> _What you should do_
Within the records below, how many lines hold the word "robot"? Only the number should be returned.

> _Information shown_
--------------------

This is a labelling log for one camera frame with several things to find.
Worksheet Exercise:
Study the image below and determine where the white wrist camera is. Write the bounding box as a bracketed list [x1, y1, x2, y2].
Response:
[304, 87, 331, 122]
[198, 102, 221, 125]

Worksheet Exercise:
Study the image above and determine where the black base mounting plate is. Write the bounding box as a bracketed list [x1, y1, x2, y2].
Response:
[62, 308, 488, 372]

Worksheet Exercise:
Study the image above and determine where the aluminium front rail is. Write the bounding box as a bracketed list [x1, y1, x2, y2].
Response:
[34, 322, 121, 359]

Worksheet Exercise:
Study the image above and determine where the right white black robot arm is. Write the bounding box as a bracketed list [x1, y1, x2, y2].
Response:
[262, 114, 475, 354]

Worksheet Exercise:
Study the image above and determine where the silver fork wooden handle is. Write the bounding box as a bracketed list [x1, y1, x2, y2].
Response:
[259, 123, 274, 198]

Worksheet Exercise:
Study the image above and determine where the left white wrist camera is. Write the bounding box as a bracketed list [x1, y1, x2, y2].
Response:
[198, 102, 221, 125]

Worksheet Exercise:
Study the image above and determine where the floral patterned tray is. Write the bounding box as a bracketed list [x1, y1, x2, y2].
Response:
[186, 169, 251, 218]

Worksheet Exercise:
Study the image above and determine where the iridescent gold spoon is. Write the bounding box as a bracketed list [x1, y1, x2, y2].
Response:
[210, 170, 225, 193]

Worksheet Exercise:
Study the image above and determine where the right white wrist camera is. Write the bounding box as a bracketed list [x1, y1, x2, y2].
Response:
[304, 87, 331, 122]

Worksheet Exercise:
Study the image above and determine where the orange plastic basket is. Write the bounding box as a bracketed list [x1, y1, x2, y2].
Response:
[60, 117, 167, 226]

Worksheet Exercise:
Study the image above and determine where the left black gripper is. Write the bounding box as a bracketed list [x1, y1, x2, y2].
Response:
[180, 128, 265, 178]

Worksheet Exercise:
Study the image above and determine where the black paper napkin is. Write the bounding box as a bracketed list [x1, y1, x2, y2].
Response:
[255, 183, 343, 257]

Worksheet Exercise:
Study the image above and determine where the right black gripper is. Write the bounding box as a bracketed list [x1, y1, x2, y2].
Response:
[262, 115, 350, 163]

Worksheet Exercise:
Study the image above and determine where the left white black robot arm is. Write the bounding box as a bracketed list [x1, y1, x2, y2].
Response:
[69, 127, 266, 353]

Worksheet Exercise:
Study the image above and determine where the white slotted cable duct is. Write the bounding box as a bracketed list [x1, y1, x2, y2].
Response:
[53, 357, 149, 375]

--------------------

> _Exercise output_
2